Authorities have many problems, and much more oversight is needed. Authorities in New York State too often recklessly spend money subsidizing economic development projects without measuring whether the programs are cost effective. There are also too many instances of authorities failing to be transparent, govern effectively, or create jobs.
Recent studies by independent researchers in government, academia and policy think tanks have found that government subsidies are extremely ineffective at creating jobs and steering economic growth. Studies estimate that at most 25% of companies and perhaps as few as 2% base their business decisions on government subsidies. In other words, New York’s IDAs and LDCs are wasting between 75% and 98% of the taxpayer subsidies they are providing to businesses.

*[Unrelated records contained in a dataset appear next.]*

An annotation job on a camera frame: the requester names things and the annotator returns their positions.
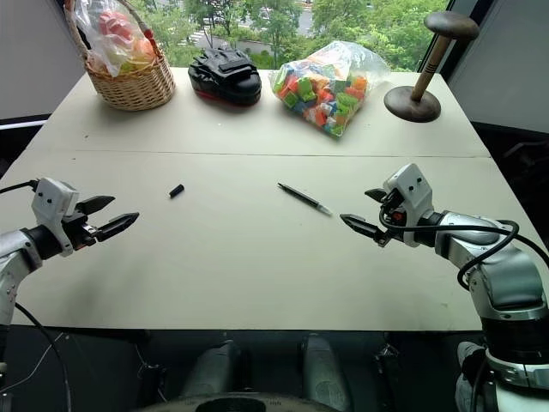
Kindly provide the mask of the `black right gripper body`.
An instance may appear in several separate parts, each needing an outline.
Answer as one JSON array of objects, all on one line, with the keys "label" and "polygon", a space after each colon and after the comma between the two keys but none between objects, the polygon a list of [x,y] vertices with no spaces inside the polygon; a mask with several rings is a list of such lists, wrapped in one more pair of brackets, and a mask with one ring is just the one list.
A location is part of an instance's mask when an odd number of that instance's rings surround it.
[{"label": "black right gripper body", "polygon": [[379,220],[387,228],[385,232],[380,229],[382,238],[376,240],[381,247],[385,247],[392,239],[402,242],[403,232],[400,229],[391,229],[389,226],[405,227],[407,223],[407,212],[402,207],[404,201],[402,194],[398,190],[386,191],[386,193],[384,200],[379,202],[381,204]]}]

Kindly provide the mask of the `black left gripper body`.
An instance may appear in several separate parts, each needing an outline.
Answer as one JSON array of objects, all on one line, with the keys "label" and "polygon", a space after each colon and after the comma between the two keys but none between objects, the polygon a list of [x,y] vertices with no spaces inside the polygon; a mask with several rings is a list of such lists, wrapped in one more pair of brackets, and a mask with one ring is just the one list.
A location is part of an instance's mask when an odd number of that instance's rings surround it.
[{"label": "black left gripper body", "polygon": [[92,202],[80,202],[71,215],[63,217],[63,230],[75,251],[97,242],[95,237],[98,229],[87,223],[88,216],[97,210],[98,207]]}]

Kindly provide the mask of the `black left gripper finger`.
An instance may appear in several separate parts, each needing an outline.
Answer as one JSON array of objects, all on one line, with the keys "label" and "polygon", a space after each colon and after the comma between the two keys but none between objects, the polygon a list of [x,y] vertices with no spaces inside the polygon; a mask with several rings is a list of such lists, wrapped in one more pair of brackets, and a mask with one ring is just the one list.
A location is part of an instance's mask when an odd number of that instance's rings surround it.
[{"label": "black left gripper finger", "polygon": [[78,203],[79,212],[98,212],[116,198],[113,196],[95,196]]},{"label": "black left gripper finger", "polygon": [[138,212],[123,214],[110,220],[104,226],[99,227],[96,232],[95,238],[98,241],[106,241],[113,236],[125,231],[129,228],[139,217]]}]

Additionally, IDA’s and LDCs are typically the vehicles for some of the most discredited and wasteful forms of economic development especially convention centers, stadiums and arenas and data centers.

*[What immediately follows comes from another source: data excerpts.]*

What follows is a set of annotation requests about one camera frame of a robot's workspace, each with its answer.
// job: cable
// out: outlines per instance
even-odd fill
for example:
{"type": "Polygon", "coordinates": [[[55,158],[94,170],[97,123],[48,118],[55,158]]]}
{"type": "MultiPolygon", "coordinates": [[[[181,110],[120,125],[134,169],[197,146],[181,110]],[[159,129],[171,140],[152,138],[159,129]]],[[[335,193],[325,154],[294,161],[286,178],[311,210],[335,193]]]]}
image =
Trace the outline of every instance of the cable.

Summary of Recommendations
We recognize the legislature will not likely eliminate business subsidies altogether, but there are specific, politically achievable reforms you can do to make local IDAs more accountable, effective and transparent:
- Reduce the number of IDAs to one per county, and one in NYC, and transfer all authority to offer government subsidies to IDAs.

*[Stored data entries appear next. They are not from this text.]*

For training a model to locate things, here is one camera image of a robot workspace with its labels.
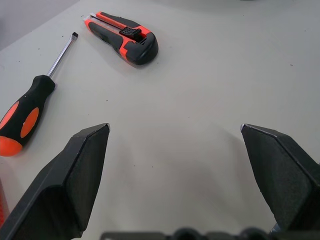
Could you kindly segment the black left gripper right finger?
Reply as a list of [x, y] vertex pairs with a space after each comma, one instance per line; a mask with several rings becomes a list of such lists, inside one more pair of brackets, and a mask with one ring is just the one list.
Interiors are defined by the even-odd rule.
[[320, 231], [320, 164], [289, 135], [243, 124], [255, 181], [282, 231]]

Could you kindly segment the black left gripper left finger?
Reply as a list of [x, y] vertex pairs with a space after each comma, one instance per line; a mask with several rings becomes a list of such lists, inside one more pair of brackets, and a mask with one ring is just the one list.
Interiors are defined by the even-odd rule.
[[100, 186], [110, 125], [73, 135], [35, 177], [0, 227], [0, 240], [72, 240], [87, 229]]

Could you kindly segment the black orange flathead screwdriver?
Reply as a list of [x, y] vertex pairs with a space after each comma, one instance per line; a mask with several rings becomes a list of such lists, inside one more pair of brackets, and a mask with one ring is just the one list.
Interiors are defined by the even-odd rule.
[[0, 156], [17, 155], [31, 139], [40, 122], [46, 100], [56, 87], [52, 76], [77, 38], [78, 34], [73, 32], [48, 73], [36, 76], [28, 91], [10, 107], [0, 120]]

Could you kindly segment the orange black utility knife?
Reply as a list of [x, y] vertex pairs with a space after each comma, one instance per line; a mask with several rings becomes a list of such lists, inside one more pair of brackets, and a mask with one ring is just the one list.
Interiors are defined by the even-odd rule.
[[159, 45], [154, 33], [133, 20], [99, 11], [83, 21], [91, 33], [132, 65], [148, 64], [158, 54]]

- Spend dramatically less on business subsidies in the next state budget.
- Measure whether business subsidies are effective through a Database of Deals revealing the cost per job and other information for each locally-funded project. New York City law provides a model for project-based reporting by localities.
- Increase the budget and staffing of the Authorities Budget Office (ABO).
- Reform the state tourism tax benefit.
Dissolve Many Authorities and Transfer Their Responsibilities to State and Local Agencies
Reinvent Albany calls on the Assembly to eliminate most of the state’s 109 IDAs and 279 LDCs. No county needs to have more than one IDA. The unique powers of LDCs, like issuing grants, loans or conduit debt, should be transferred to IDAs, and LDCs giving out business subsidies should be disbanded. We generally believe government work should be done by government agencies, not opaque and unaccountable authorities and affiliated nonprofits.
Public authorities have proliferated over the last 100 years in New York State and become a massive and unaccountable shadow government. It is not even entirely clear how many public authorities exist. Comptroller Tom DiNapoli believes there are over 1,000 authorities, while the ABO puts the number at 578. 388 of these public authorities are IDAs and LDCs. Even worse, these authorities have spawned a shadow of a shadow government by creating even less accountable and transparent subsidiaries. The New York State Economic Development Corporation, for instance, has 169 subsidiaries. The Dormitory Authority of New York State (DASNY) created the DCC (Design and Construction Corporation) to monitor large projects, thereby establishing a corporation within a corporation. These authorities collectively spend $66 billion annually, have 150,000 employees, and have incurred $270 billion in debt, or about $14,000 for every New York resident.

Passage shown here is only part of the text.